▸ WHAT TO PRODUCE
Each line of the records below that holds "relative" should be returned.

▸ PROVIDED RECORDS
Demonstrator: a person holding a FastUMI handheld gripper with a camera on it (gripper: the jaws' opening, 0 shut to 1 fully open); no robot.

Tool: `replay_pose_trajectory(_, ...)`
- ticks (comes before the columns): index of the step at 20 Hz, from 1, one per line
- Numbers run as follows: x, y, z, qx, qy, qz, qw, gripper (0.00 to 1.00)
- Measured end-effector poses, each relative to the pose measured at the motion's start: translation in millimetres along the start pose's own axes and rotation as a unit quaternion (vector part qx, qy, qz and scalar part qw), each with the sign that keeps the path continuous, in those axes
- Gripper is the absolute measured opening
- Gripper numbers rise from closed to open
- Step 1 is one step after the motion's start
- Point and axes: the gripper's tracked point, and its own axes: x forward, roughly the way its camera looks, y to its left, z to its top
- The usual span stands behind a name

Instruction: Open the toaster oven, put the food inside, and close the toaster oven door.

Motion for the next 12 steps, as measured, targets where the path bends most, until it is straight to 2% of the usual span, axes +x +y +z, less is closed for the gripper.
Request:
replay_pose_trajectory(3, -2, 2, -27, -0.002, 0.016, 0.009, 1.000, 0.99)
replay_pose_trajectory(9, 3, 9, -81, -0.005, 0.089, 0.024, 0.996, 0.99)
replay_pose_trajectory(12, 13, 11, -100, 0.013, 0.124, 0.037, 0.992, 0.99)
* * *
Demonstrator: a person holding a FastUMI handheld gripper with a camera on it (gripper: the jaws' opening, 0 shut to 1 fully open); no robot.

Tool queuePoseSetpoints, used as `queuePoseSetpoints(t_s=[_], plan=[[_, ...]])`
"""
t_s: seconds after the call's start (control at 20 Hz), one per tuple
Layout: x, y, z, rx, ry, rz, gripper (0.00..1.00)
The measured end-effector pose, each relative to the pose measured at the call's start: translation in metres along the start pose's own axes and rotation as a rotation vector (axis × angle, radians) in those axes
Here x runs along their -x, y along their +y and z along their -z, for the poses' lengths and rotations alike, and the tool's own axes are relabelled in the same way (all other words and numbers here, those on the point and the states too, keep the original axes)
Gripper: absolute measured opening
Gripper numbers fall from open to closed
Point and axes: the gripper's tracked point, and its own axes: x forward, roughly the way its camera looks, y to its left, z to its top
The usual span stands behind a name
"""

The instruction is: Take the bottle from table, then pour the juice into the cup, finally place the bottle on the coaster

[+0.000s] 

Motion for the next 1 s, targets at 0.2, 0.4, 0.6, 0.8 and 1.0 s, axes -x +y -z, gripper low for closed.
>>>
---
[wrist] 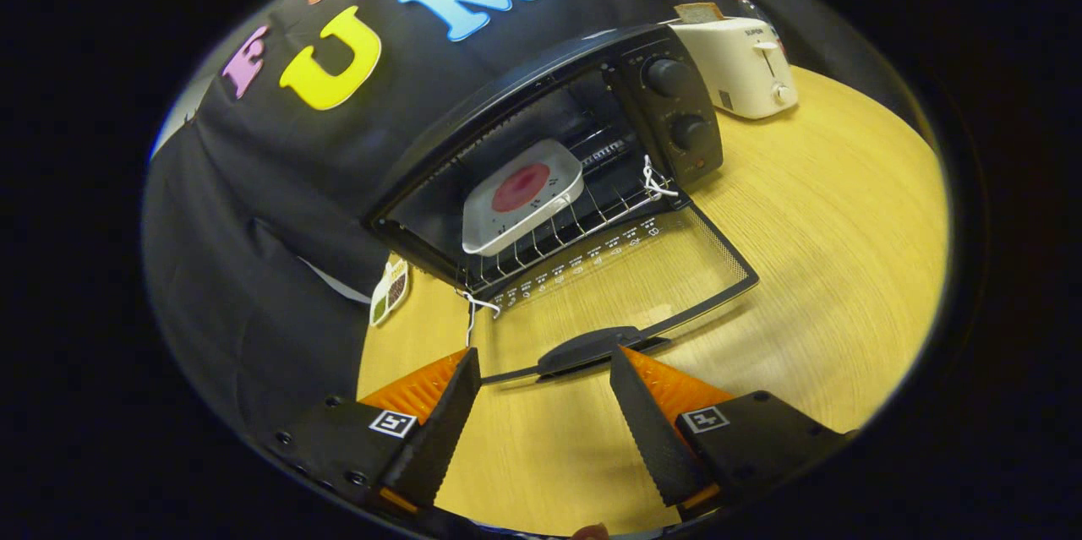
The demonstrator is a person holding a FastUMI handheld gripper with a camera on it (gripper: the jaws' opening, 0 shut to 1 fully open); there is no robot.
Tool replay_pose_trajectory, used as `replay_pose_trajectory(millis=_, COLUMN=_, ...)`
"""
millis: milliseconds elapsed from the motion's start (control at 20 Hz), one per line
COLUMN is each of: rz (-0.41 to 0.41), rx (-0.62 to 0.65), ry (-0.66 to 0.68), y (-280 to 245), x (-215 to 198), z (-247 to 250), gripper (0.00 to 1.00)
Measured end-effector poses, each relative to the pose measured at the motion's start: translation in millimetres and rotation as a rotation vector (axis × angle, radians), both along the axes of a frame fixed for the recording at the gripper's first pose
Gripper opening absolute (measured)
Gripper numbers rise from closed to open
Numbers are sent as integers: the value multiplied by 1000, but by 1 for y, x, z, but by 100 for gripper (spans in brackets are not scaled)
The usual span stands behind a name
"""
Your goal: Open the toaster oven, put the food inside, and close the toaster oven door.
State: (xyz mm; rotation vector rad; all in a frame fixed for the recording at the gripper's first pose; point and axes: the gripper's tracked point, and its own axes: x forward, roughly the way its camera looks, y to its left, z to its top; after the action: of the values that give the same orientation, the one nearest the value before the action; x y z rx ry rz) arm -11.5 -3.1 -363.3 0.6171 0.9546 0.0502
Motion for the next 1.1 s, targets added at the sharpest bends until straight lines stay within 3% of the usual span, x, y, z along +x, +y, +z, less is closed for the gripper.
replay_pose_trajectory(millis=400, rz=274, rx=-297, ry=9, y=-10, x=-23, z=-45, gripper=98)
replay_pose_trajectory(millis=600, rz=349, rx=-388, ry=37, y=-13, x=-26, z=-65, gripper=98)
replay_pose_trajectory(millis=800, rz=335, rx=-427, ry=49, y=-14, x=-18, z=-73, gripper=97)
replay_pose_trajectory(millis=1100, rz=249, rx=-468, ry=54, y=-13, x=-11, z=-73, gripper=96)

▸ ANSWER AREA
- Measured end-effector poses, each relative to the pose measured at the motion's start: translation in millimetres along the start pose's own axes and rotation as a unit quaternion (vector part qx, qy, qz and scalar part qw), each with the sign that keeps the path continuous, in those axes
The measured end-effector pose, each relative to the pose measured at the call's start: translation in metres along the start pose's own axes and rotation as a rotation vector (axis × angle, radians) in those axes
Measured end-effector poses, each relative to the pose measured at the motion's start: translation in millimetres and rotation as a rotation vector (axis × angle, radians), both along the axes of a frame fixed for the recording at the gripper's first pose

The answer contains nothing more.